▶ EXERCISE OBJECTIVE
From the records below, copy out exactly the lines from the one containing "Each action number" to the one containing "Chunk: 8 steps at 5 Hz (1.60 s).", both included. Add nothing else.

[[ DATA SECTION, beginning ]]

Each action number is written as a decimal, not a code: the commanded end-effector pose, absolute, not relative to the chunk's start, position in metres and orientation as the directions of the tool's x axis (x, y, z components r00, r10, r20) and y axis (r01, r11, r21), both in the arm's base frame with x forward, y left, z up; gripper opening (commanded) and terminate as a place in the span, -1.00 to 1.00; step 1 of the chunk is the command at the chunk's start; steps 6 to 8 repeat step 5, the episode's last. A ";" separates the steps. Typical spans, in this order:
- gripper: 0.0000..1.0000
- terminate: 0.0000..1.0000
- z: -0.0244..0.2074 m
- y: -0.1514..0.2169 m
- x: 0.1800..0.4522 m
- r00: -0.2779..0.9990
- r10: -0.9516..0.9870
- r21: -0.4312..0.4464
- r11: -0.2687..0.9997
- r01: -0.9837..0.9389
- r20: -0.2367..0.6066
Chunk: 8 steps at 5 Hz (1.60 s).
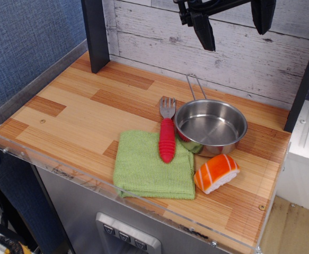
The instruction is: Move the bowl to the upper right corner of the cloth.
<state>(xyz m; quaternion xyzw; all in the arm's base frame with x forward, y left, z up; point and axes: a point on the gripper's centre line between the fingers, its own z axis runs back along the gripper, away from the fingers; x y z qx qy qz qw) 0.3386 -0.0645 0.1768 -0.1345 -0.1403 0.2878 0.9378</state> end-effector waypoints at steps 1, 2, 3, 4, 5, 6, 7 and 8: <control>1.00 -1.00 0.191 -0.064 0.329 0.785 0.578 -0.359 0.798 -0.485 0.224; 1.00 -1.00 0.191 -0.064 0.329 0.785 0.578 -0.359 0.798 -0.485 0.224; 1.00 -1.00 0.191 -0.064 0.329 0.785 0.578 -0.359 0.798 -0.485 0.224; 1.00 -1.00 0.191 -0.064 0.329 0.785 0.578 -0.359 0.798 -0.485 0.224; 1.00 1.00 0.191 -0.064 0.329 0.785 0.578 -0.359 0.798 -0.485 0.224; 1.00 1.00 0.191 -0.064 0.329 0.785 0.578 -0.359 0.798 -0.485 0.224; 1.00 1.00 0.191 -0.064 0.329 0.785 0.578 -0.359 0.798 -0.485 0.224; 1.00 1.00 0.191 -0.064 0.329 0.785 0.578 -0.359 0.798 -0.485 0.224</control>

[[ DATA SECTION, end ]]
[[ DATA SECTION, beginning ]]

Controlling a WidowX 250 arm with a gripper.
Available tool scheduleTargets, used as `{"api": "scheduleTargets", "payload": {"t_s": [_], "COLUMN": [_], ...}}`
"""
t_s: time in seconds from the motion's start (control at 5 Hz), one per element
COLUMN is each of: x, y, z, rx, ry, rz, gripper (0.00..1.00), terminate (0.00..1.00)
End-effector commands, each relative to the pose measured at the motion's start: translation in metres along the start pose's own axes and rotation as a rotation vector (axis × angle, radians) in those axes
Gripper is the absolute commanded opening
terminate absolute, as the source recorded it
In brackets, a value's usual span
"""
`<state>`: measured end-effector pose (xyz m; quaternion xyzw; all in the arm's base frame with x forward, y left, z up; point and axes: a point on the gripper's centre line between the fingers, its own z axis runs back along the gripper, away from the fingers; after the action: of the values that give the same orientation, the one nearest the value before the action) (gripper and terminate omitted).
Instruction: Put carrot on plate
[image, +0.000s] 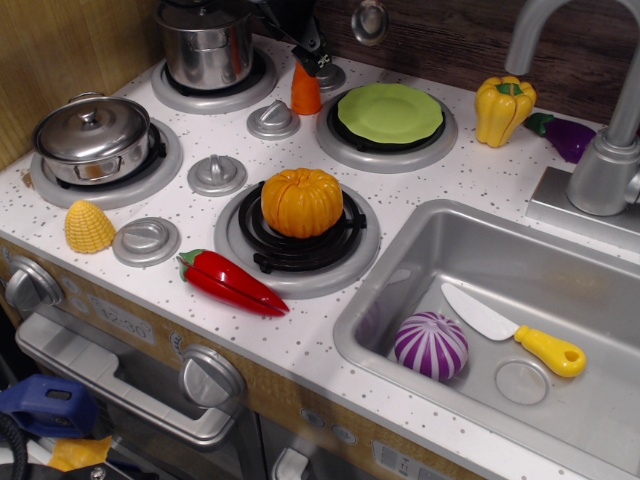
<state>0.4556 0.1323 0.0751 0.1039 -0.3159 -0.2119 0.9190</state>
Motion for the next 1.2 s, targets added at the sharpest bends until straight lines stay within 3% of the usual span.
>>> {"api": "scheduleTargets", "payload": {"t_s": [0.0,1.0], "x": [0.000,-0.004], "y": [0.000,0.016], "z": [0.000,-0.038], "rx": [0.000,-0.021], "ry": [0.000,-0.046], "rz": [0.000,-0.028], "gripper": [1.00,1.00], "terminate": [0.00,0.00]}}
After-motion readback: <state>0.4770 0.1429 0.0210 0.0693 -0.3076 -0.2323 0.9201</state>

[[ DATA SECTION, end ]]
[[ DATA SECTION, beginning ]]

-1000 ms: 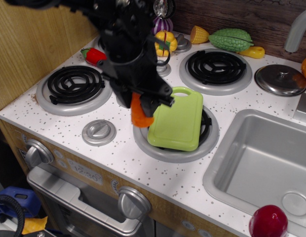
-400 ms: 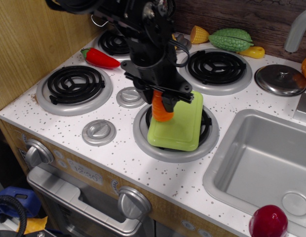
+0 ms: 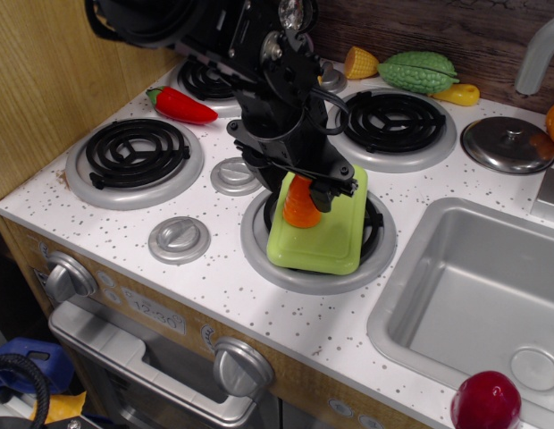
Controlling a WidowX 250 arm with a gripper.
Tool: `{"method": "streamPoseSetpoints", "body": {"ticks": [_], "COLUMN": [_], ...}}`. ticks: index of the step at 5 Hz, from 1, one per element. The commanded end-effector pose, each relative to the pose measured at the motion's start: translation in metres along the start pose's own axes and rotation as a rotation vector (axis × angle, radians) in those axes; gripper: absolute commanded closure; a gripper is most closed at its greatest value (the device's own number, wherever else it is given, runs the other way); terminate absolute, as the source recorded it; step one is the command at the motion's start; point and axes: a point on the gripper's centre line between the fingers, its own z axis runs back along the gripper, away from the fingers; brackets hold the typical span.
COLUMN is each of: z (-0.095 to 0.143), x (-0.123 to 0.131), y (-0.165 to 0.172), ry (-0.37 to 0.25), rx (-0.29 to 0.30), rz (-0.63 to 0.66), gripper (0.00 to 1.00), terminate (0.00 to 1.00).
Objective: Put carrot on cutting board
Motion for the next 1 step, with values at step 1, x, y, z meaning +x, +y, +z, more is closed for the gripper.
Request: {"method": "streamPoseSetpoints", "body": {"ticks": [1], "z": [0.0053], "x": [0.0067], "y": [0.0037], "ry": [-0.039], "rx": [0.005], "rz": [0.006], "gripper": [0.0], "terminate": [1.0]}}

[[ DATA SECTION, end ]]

▶ RESULT
Each action number is written as a decimal, not a code: the commanded end-effector pose, absolute, not relative to the chunk's start, position in metres and orientation as the directions of the tool's x axis (x, y, z components r00, r10, r20) and y axis (r01, r11, r21), both in the arm's base frame with x forward, y left, z up; gripper opening (commanded) and terminate as a place in the span, -1.00 to 1.00; step 1 of the chunk is the command at the chunk's start; steps 6 to 8 repeat step 5, the episode's last. A ";" separates the steps. Typical spans, in this order:
- gripper: 0.0000..1.0000
- terminate: 0.0000..1.0000
- z: -0.0244..0.2074 m
- y: -0.1514..0.2169 m
- x: 0.1800..0.4522 m
- r00: -0.2779..0.9990
- r10: -0.9516..0.9870
- r21: -0.4312..0.4464
- r11: -0.2687..0.9997
- r01: -0.9837..0.9389
- r20: -0.2367..0.6066
Chunk: 8 steps at 5 Hz (1.60 s).

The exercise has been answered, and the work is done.